J'ai hoché la tête en essuyant rageusement mes larmes.
L'après-midi continua lentement, tandis que je décidais de quoi faire de mes dernières heures.

-Ma grande, je dois aller voir ma sœur dans la soirée, me prévint Lise. Tu peux m'accompagner si tu en as envie mais... mais nous allons parler de l'accident de voiture.

Je voyais clairement dans ses yeux qu'elle n'aimerait pas me savoir avec elle alors qu'elle serait aussi vulnérable.

-Oh je comprends, Lise. Non, non, j'ai prévu... J'ai prévu d'aller me promener ! Ne t'inquiète pas.

-Tu plaisantes ? Je ne veux pas que tu sortes seule ! S'exclama-t-elle.

J'ai lissé l'ourlet de mon jean et ai secoué la tête.

-Ne t'inquiète pas, je serai la plus prudente du monde. Je serai de retour avant la nuit et je ne sortirai pas du quartier.

Lise s'approcha davantage de moi, soucieuse.

-Wendy, je te fais confiance. Reviens avant la nuit.

Elle n'avait aucune crainte à avoir, la ville était d'un ennui mortel.
Le club de boxe, une supérette. Le parc.
Ce soir-là, je me tins éloignée le plus possible de cet endroit, tenant à honorer la promesse de prudence que j'avais faite à Lise.
Les pavés sous mes pieds, le vent du soir, les rues quasi désertes que je détaillais à travers mes fausses lunettes... Je respirais à pleins poumons, j'étais apaisée. Au détour d'une avenue, je suis tombée sur un cimetière.
Bien, voilà un endroit inoffensif.

Il était rempli de personnes venues poser de jolis bouquets sur les tombes de marbre.
Je me suis glissée parmi eux, presque invisible dans mon long manteau sombre.
J'entretenais une certaine fascination pour les cimetières, et ce depuis toujours. Rien n'est plus calme en ville, tout en étant l'endroit idéal pour réfléchir en profondeur, batailler avec des questions existentielles, se couper du temps, en quelque sorte.

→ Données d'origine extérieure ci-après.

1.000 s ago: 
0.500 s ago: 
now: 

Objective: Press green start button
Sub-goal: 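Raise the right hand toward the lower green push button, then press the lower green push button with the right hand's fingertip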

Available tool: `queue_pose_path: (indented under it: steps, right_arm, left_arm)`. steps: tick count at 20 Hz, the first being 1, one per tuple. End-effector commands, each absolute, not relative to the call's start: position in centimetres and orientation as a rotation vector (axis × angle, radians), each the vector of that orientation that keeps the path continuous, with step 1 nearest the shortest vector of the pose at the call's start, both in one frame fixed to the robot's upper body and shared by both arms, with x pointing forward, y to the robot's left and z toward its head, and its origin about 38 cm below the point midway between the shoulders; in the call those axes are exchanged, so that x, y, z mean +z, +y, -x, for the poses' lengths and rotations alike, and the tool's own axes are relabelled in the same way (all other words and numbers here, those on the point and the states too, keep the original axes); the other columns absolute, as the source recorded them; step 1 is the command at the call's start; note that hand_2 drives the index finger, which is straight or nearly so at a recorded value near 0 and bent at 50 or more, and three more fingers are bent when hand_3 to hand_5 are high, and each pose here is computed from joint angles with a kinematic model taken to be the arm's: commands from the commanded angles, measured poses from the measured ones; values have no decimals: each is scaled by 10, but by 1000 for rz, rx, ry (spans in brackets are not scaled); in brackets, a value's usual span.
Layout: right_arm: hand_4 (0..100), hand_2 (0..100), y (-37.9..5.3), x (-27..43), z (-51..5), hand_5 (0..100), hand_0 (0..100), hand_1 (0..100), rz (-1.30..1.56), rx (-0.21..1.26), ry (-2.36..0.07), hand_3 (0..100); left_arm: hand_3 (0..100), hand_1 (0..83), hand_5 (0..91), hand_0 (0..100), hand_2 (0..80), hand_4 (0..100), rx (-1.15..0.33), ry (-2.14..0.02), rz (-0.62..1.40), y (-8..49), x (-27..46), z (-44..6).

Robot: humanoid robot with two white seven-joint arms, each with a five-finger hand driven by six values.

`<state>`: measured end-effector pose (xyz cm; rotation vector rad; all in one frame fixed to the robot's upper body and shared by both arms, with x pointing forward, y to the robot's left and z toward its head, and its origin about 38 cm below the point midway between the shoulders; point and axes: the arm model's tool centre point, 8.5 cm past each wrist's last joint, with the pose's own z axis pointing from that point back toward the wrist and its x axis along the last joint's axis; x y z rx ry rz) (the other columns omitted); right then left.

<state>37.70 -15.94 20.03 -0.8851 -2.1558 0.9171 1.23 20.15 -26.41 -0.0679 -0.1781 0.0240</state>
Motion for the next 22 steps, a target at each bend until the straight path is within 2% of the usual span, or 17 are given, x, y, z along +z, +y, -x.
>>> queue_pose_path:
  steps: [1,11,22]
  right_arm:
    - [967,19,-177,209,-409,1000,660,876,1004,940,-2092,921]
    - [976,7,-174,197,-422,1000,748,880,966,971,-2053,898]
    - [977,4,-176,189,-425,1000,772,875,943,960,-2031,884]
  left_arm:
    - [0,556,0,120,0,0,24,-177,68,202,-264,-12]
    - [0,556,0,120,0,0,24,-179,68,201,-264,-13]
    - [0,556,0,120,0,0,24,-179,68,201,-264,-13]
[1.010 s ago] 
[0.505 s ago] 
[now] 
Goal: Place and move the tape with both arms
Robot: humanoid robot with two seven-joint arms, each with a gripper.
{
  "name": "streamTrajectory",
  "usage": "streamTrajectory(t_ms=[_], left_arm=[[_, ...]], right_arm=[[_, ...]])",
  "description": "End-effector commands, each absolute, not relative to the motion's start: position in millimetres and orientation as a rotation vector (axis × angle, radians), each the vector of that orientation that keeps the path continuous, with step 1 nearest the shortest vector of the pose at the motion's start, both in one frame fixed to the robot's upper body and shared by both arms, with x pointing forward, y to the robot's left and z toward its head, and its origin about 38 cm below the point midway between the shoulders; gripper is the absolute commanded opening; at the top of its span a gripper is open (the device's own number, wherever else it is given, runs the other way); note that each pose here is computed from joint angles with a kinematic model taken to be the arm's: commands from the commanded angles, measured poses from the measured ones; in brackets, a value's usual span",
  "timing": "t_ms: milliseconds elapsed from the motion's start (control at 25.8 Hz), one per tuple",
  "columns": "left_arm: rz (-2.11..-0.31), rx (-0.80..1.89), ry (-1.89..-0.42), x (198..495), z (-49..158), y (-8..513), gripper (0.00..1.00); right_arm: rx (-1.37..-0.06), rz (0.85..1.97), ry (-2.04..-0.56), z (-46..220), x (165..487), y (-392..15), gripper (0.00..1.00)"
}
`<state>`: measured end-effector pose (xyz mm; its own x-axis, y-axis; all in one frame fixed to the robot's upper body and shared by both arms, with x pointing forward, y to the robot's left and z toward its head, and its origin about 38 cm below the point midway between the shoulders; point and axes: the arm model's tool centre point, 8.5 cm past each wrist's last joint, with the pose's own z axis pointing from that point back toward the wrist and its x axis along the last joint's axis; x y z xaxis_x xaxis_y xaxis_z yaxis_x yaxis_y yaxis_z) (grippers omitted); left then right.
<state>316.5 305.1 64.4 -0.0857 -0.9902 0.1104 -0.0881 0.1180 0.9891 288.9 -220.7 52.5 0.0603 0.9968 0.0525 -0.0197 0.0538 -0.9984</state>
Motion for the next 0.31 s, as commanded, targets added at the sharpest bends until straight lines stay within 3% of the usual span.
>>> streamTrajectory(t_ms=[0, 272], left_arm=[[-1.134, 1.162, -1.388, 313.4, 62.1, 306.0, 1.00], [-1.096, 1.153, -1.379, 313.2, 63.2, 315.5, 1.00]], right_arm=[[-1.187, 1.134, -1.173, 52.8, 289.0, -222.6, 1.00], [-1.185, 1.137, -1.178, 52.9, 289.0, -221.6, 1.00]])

En évoluant dans les allées, je comparais les dates inscrites sur les plaques.

Celui-ci n'avait vécu que six ans.
Celle là, à peine dix-neuf.
Quand je suis tombée sur quelque chose qui retint mon attention.

Rose-Marie Prissera.

Je me suis penchée sur la dalle, examinant la photo vieillie de cette femme.
Je me suis rendue compte avec stupeur que je reconnaissais le nez droit et les pommettes hautes de mon père.
Et au vu des dates, ce n'était pas sa mère, mais certainement sa sœur.
Il était logique que je n'ai jamais eu vent de son existence, mon père ne m'adressant qu'une phrase par mois.
Mais je ne pus m'empêcher de me sentir concernée par la présence de cette femme ici.

Aussi absurde que cela puisse paraître, je me suis accroupie à côté de la tombe et y suis restée longtemps, vraiment longtemps. Devant cette photo que je ne connaissais pas, cette photo d'une femme que j'aurais dû connaitre mais dont on m'avait caché l'existence, par volonté ou par oubli, toujours est-il que j'ignorais l'ampleur de l'ignorance dans laquelle je me trouvais face à ma propre histoire.
Je devais être épuisée pour fixer à une tombe sans gêne aucune, mais cela ne m'a pas empêchée de le faire durant des heures. Doucement, dans un murmure, j'ai salué cette tante défunte, me suis présentée, me suis excusée de mon intrusion dans sa quiétude. 
Je regardais la photo de ma tante et me suis mise à lui raconter, tranquillement, tout ce qui c'était passé, lui narrant les événements plus encore que je ne l'avais fait à Lise.